Inputs and outputs connect entities in the map through keyvalue wiring. The inputdata_t struct carries context for every fired input:
// game/server/baseentity.h:207
struct inputdata_t
{
    CBaseEntity *pActivator;  // entity that started the event chain
    CBaseEntity *pCaller;     // entity that fired this specific output
    variant_t    value;       // typed parameter (int/float/string/vector/...)
    int          nOutputID;   // unique ID of the fired output
};
Input handlers are registered in DECLARE_DATADESC() using DEFINE_INPUTFUNC. CBaseObject for example wires:
// tf_obj.h:173
void InputSetHealth( inputdata_t &inputdata );
void InputAddHealth( inputdata_t &inputdata );
void InputEnable( inputdata_t &inputdata );
void InputDisable( inputdata_t &inputdata );

Think functions

Think callbacks are scheduled per-entity using named think contexts (thinkfunc_t).
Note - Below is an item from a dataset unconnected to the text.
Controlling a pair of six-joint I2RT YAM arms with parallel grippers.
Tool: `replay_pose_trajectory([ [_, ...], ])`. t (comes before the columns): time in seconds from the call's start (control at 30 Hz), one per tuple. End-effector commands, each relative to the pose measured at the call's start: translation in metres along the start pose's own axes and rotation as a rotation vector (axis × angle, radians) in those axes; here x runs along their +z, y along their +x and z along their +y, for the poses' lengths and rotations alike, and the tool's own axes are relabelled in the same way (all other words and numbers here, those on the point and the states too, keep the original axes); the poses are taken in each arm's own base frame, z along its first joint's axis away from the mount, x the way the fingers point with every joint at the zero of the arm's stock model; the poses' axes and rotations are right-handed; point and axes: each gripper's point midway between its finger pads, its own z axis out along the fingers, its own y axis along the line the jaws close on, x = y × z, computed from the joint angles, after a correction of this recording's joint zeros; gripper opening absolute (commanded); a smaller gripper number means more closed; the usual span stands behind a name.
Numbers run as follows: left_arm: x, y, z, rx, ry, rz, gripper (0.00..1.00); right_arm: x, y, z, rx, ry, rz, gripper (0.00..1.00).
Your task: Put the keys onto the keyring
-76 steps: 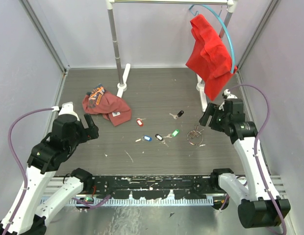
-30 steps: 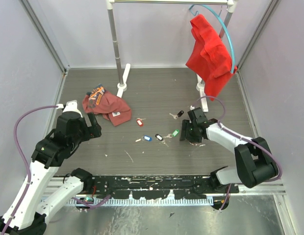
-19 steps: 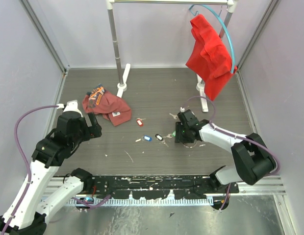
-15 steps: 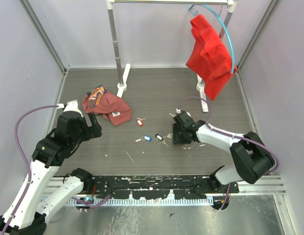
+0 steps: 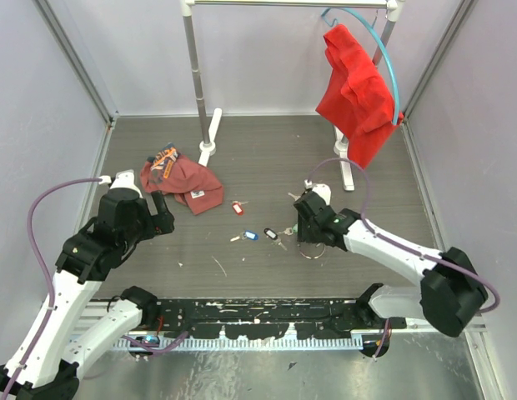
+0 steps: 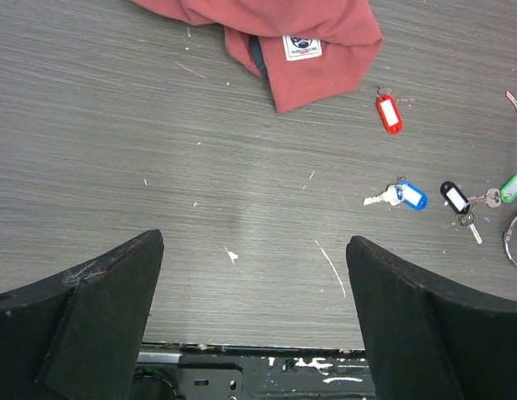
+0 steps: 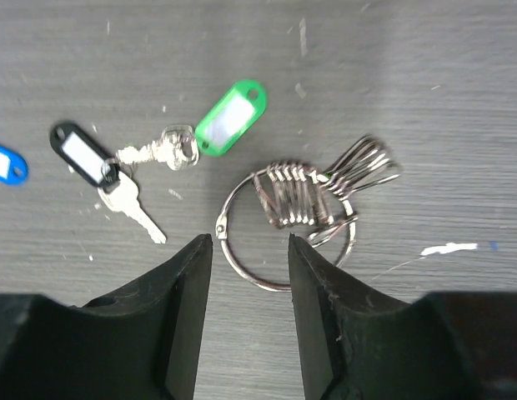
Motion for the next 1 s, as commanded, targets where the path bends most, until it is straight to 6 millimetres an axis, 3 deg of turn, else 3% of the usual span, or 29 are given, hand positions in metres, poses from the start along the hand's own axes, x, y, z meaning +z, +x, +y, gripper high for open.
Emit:
replay_pose_trajectory([
  [0.0,0.003,0.000,-0.003,0.006,0.015,-0.007,0.98,-0.019,-0.042,-0.021,0.093,0.105,-0.157,0.48],
  [0.1,0.003,-0.001,-0.004,0.006,0.017,-0.006,0.98,-0.012,-0.038,-0.024,0.071,0.093,-0.110,0.46],
  [0.33,0.003,0.000,-0.003,0.006,0.016,-0.005,0.98,0.003,-0.023,-0.010,-0.051,0.009,0.000,0.40],
  [0.67,0.004,0.000,-0.004,0.007,0.015,-0.002,0.98,0.011,-0.016,-0.002,-0.091,-0.047,0.068,0.32],
  [0.97,0.005,0.000,-0.004,0.010,0.015,0.001,0.98,0.017,-0.010,0.000,-0.097,-0.054,0.097,0.30],
])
Each context stores a function pointer, a tick for the next invocation, and the context name string.
// game/server/baseentity.h:325
struct thinkfunc_t
{
    BASEPTR   m_pfnThink;
    string_t  m_iszContext;
    int       m_nNextThinkTick;
    int       m_nLastThinkTick;
};
Use SetContextThink( fn, gpGlobals->curtime + delay, "ContextName" ) to schedule a named think, allowing multiple independent think callbacks on a single entity.

Entity handles

EHANDLE (CHandle<CBaseEntity>) is a safe reference type. It validates the serial number on each dereference, returning NULL if the entity has been removed — avoiding dangling pointer crashes common in raw pointer code.
typedef CHandle<CBaseEntity> EHANDLE;
Prefer EHANDLE (or typed CHandle<T>) over raw pointers when storing cross-entity references. Networked entity references use CNetworkHandle which wraps the same safety check and marks dirty on change.